On Tue, 2012-08-14 at 16:23 +0200, Jelle van der Waa wrote:
On 08/14/12 16:06, Ralf Mardorf wrote:
On Tue, 2012-08-14 at 14:51 +0100, Paul Gideon Dann wrote:
On Tuesday 14 Aug 2012 14:59:43 Ralf Mardorf wrote:
On Tue, 2012-08-14 at 13:45 +0100, Paul Gideon Dann wrote:
and easier for most users to maintain
USERS? I'm a stupid user. I guess you're talking about experts. For "USERS" it's hard to follow changes every half year. We stupid users simply want to use the computer. We are willing to learn, but we won't start from the beginning, every half year.

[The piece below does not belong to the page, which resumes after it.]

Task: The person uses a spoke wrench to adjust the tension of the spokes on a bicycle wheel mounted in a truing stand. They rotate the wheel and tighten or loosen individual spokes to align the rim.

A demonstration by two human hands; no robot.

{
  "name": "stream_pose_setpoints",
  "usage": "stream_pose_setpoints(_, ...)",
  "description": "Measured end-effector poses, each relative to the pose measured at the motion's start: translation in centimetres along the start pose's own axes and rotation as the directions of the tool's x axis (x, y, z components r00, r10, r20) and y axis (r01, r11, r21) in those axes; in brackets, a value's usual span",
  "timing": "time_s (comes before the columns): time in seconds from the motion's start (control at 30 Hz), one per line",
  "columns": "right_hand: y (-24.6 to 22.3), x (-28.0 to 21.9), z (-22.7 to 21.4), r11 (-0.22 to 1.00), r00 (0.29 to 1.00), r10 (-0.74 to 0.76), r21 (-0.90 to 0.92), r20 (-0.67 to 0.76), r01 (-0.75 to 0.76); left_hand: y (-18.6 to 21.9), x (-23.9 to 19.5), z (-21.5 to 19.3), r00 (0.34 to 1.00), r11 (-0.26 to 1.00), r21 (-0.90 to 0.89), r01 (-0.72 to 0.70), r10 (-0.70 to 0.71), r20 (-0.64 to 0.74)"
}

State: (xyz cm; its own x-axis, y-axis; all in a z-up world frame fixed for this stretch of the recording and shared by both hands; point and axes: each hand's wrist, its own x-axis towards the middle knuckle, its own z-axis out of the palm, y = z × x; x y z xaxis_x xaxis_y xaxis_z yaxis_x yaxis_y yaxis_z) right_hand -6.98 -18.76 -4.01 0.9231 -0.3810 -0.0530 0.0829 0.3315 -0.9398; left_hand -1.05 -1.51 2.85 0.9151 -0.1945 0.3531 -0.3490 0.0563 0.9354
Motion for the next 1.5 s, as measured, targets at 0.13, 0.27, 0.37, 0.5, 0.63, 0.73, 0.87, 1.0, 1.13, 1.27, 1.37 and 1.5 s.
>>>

Cool, so once you're set up with systemd, you should find it easier to work with. As for change, I'm afraid that's inevitable in ArchLinux, because it's intended to be a cutting-edge distro. If you don't like the change, you really need to consider switching to something less hands-on. I hear that OpenSUSE Tumbleweed is a viable rolling-release option. And I think Mint Debian Edition is also rolling-release?
Paul
I'm from Germany, so I started with Suse and I still have an outdated Suse installed. Suse doesn't fit to my needs. I tested Mint and Mint doesn't fit to my needs. Arch did and still does fit to my needs. I just fear that soon Arch won't fit to my needs. I'm not objective, I just care about my needs. This is selfish, I'm aware of this. However, why shouldn't I take care of my needs? I also work on a voluntary basis. I fight for the rights of others, but I also fight for satisfying my needs. That's all.
Regards, Ralf
Then maintain/improve the current initscripts...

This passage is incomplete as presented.